スライスして皿に盛ったら『今釣れた黒カレイの刺身』完成。
「まさげな刺身だわ。これやーわから一切れごしなはいな」
(おいしそうな刺身ですね。これあげるから一切れくださいな)
「おう、船長も食ってくれよ」
船長が立派なカサゴを差し出すのでなんとか意味がわかった。これはから揚げかなぁ。
持ってきたワサビとしょうゆを付けて、早速一口――と思ったら、船長に肩を叩かれた。
「最初はこれを付けてもまいだわ」
差し出されたのは塩だ。
これは魚の匂いを誤魔化すものが一切ないわけで、相当自信がないとできない食べ方である。
当然頂く。
「ああ……これはうまい」
「おいしいねぇ、臭みが全然ないよ!」
魚らしいアミン臭は無く、むしろ竹のような芳香を微かに感じる。
きっちり血抜きをした身はよく締まっていた。昆布締めしたら干物になりそうなくらいだ。
しょうゆのような水気が無い分、なおさら歯ごたえを感じる。
そして旨味が強い。
カツオ節のような熟成した旨味ではなく、瑞々しく弾けるような、力強い味だ。
それを引き立てているのは船長がくれた塩だろう。

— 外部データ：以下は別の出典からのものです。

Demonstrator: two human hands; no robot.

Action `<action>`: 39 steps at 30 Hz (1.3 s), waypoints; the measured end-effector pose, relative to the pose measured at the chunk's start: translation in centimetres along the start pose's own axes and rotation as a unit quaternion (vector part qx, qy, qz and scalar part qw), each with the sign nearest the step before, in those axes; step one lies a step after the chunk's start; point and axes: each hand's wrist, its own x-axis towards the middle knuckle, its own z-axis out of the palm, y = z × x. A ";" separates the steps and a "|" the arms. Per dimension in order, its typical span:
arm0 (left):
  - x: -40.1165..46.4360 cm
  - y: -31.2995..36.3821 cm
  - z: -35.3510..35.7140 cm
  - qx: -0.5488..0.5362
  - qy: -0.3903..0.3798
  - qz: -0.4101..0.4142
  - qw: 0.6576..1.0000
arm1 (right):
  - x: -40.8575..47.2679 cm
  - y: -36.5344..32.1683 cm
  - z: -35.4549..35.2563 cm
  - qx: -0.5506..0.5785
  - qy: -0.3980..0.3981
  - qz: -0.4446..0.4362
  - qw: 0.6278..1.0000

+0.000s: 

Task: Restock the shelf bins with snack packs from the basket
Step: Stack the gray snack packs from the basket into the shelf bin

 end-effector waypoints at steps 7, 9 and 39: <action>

大粒でゆっくり溶けるのでマイルドな塩辛さだ。
「そりゃこの海からこしらえた塩だけんのー」
「なるほど……塩も買って帰らねぇとな」
当然ながら塩とワサビでも、しょうゆとワサビでもうまかった。
あっという間に食べ尽くして釣りに戻ろうとすると。
「もう無くなっちゃった……カレイ、わたしも釣りたいなぁ。海の底にいっぱいいるのは見えるんだよぉ……。もっと食べたいから、ちょっと潜ってくるね!」
「え、おい――」
言うが早いか羽織っていた上着を俺に預けて、船首から海に飛び込んでしまった。
「まーじ、なんだらか? あのおなごしははまったかね? この辺りはきょうてぇ魔物もちーた出るよ」
(あらまぁ、何事ですか? あの女性は溺れたのですか? この辺りは恐ろしい魔物も少しは出ますよ)

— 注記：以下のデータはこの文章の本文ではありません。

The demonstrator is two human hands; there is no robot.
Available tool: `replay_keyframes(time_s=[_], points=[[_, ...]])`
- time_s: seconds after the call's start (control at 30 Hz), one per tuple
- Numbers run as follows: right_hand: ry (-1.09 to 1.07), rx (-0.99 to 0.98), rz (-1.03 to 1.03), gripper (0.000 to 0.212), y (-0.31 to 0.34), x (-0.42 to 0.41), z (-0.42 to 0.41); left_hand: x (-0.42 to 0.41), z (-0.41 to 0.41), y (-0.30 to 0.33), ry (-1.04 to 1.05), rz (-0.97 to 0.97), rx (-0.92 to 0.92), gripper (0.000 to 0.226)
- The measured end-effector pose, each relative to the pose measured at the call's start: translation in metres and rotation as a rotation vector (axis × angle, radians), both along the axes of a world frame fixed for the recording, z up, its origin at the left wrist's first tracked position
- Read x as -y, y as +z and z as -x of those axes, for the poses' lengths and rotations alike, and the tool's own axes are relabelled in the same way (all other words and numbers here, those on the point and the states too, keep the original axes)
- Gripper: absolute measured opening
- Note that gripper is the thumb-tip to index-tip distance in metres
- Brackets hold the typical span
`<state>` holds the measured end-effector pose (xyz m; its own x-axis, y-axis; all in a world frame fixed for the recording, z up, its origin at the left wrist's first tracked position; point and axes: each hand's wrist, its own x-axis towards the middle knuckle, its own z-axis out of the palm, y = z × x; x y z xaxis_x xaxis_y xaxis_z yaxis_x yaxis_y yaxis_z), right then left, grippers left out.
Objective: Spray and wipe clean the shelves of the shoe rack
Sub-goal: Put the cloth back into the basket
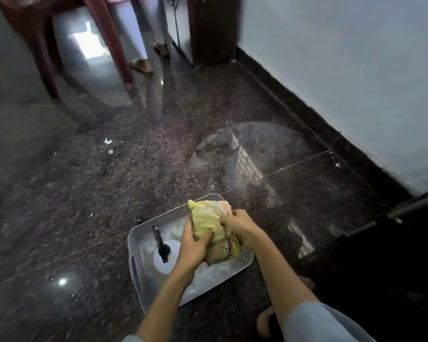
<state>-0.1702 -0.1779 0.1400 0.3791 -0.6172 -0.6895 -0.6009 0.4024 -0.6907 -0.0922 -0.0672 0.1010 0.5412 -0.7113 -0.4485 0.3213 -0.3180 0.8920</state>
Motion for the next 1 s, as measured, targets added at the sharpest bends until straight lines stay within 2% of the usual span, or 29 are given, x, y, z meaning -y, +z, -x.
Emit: replay_keyframes(time_s=[0.03,0.07,0.13,0.2,0.23,0.33,0.43,0.53,0.63,0.7,0.8,0.87,1.0], points=[[0.0,-0.01,0.042,0.002,-0.013,0.0,-0.001,0.004,0.001,-0.011,0.008,-0.026,0.02,0.058],[0.001,-0.026,0.08,0.01,-0.028,0.001,-0.004,0.008,0.002,-0.021,0.021,-0.056,0.035,0.061],[0.004,-0.032,0.134,0.008,-0.052,0.0,-0.006,0.012,0.003,-0.037,0.044,-0.113,0.037,0.068],[-0.003,-0.039,0.175,0.036,-0.074,-0.002,-0.008,0.015,0.003,-0.052,0.048,-0.154,0.026,0.072],[0.009,-0.06,0.197,0.041,-0.082,-0.003,-0.008,0.016,0.003,-0.058,0.047,-0.17,0.028,0.072],[0.053,-0.085,0.228,0.037,-0.108,-0.004,-0.011,0.018,0.001,-0.076,0.048,-0.22,0.066,0.07],[0.087,-0.096,0.17,0.041,-0.123,-0.002,-0.017,0.022,-0.002,-0.092,0.034,-0.275,0.11,0.068],[0.174,-0.127,0.075,0.059,-0.136,0.001,-0.017,0.025,-0.004,-0.103,-0.02,-0.338,0.142,0.069],[0.262,-0.072,0.027,0.077,-0.144,-0.005,-0.017,0.025,-0.005,-0.117,-0.152,-0.454,0.291,0.068],[0.259,-0.111,0.112,0.074,-0.15,-0.008,-0.019,0.025,-0.004,-0.123,-0.254,-0.522,0.394,0.068],[0.193,-0.144,0.21,0.059,-0.157,-0.011,-0.02,0.027,0.001,-0.132,-0.379,-0.546,0.466,0.069],[0.083,-0.115,0.129,0.043,-0.16,-0.011,-0.021,0.025,0.0,-0.141,-0.493,-0.636,0.539,0.073],[0.023,-0.128,0.078,0.038,-0.173,-0.009,-0.026,0.028,-0.008,-0.154,-0.655,-0.788,0.592,0.089]])
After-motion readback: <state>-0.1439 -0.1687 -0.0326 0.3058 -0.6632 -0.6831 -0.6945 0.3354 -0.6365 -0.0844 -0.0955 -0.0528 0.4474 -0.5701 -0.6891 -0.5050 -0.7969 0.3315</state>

「魔物? やばいな、おいメルセデス! 早く上がってこい!!」
瞠目している船長と魔物という言葉に危険を感じた俺は、海面に向かって叫んだ。
メルセデスが飛び込んだ辺りを見つめるが、返事はない。この辺は深いのだ。
いや、メルセデスなら大丈夫な気もしてるんだけど……。
「大きいの捕まえたよぉっ!!」
「「!?」」
俺たちの背後、船尾の近くから飛び出したのはメルセデスだった。
身の丈より大きな魚に腕を回して締め上げながら、甲板に着地して船を揺らす。
足場も無いのにどうやって海面から飛び上がったの?
「これなんてお魚かなぁ? おいしいやつ?」
甲板を弱々しく叩く巨大魚は、暗緑色の奇妙な縞模様と凶悪な牙を持っていた。俺はこんな魚を知らない。

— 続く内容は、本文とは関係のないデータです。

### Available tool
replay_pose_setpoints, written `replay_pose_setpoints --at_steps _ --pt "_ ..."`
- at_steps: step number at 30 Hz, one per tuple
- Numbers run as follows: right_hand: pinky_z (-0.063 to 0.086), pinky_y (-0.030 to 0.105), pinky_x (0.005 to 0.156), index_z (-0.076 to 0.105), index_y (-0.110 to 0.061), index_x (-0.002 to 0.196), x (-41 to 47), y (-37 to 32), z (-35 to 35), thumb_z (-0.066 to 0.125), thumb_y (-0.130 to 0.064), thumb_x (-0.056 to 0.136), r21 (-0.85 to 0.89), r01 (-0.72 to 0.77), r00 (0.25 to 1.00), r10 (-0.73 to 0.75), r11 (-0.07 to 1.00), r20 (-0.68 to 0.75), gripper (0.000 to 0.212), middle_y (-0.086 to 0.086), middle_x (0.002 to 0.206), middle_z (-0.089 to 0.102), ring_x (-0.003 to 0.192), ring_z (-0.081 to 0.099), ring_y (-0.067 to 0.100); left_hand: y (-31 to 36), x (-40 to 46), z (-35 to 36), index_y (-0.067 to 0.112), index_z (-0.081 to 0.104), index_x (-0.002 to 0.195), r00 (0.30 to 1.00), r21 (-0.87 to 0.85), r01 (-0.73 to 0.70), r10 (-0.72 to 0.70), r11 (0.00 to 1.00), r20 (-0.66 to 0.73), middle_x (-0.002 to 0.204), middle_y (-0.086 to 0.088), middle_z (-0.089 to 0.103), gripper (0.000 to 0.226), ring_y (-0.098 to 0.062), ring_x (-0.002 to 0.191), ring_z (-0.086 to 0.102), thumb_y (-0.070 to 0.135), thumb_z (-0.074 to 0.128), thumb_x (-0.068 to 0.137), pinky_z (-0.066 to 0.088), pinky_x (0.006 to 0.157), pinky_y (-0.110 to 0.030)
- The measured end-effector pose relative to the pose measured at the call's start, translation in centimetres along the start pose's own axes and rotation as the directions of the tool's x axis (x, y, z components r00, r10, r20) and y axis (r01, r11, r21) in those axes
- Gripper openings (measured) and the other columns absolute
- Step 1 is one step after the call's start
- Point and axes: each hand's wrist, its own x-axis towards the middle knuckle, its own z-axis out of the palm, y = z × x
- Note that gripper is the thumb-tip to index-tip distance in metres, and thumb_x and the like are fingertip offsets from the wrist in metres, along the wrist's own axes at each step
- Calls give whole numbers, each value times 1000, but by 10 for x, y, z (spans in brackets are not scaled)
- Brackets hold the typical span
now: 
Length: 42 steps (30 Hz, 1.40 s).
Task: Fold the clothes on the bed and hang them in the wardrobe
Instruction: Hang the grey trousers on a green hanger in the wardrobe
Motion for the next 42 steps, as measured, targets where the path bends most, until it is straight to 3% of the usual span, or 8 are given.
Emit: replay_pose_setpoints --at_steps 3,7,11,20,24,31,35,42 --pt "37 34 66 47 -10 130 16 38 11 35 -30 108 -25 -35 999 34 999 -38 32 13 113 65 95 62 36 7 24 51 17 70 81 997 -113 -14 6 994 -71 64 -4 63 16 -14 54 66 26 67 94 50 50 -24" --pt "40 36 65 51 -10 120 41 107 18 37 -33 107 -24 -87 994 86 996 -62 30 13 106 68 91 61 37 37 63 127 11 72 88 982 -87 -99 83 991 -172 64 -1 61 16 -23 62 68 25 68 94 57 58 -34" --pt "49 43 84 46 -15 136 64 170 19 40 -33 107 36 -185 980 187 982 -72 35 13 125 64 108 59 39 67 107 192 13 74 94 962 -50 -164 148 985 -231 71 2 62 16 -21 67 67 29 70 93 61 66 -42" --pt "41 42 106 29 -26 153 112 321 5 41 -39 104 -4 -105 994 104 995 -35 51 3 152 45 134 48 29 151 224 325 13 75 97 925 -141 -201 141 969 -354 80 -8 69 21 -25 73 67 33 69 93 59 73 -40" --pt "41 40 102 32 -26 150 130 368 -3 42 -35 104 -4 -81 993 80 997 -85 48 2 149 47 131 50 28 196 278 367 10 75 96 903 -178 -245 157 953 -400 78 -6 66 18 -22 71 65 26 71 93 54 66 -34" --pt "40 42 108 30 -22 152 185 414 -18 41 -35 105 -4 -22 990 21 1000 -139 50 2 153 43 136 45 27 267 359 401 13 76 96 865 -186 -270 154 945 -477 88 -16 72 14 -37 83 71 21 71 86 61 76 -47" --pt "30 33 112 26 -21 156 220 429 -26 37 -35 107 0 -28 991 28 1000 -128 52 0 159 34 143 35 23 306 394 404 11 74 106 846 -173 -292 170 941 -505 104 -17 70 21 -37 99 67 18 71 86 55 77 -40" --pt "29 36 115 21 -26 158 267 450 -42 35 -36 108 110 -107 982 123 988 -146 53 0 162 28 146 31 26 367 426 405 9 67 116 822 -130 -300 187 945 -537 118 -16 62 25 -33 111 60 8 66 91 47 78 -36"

「こいつは水虎だわね。小さい船なら沈めてしまう、おぜぇ(怖い)魔物だわ」
なんと海の魔物だった。まぁこんなことになる予感はしてたけど。
正直味に興味はあるけど、これは船長に進呈することにしてメルセデスが凍らせた。当然美味なので高く売れるそうだ。
船長はそのお礼にと船の代金をタダにしてくれた。
「お礼が船賃じゃたらんがね。なんぞてごはやらか? (何かお手伝いできることはありますか?) 宿は決まってるだがね?」
「宿はこれからなんだ。おすすめはあるかい?」
「あら、この時期はどこの宿も空きがねえわい。観光シーズンだけんのー」
「冒険者向けの宿でもいいんじゃない? この町ギルドは無いけど、冒険者はいるよね?」
「ここにそげな宿はねえよー。冒険者も観光に来るだけだけん」
「えぇっ、そんなぁ!?」
なんてことだ……今日の宿が無い。ここは観光地だ。そういやアントレみたいな事情はなくても、今は全国的にバカンスの季節だったわ。旅行なんてするつもりなかったから舐めてたな。
野営の道具は置いてきたし、これは日帰りするしかないか? メルセデスがまたしょんぼりしそうだけど。
「ほんならうち泊まってくかね、民宿だけど。使ってない部屋があーけんね」
「いいの? ならお言葉に甘えようよ、エミール君!」
「おう、ありがたくお世話になります!」
「お代はタダでええからね」
背に腹は代えられない、というか渡りに船、助け船。さすがは船長だ。
部屋の準備があるから夕方以降にチェックインするということで船を降りた。
夕食は提供していないそうで朝飯だけお願いする。
そういえば船長の言ってることがわかるようになってきたなぁ、全部じゃないけど。
ちなみに針も餌も付けずにあのカサゴを釣ったそうだ。どこの仙人だよ。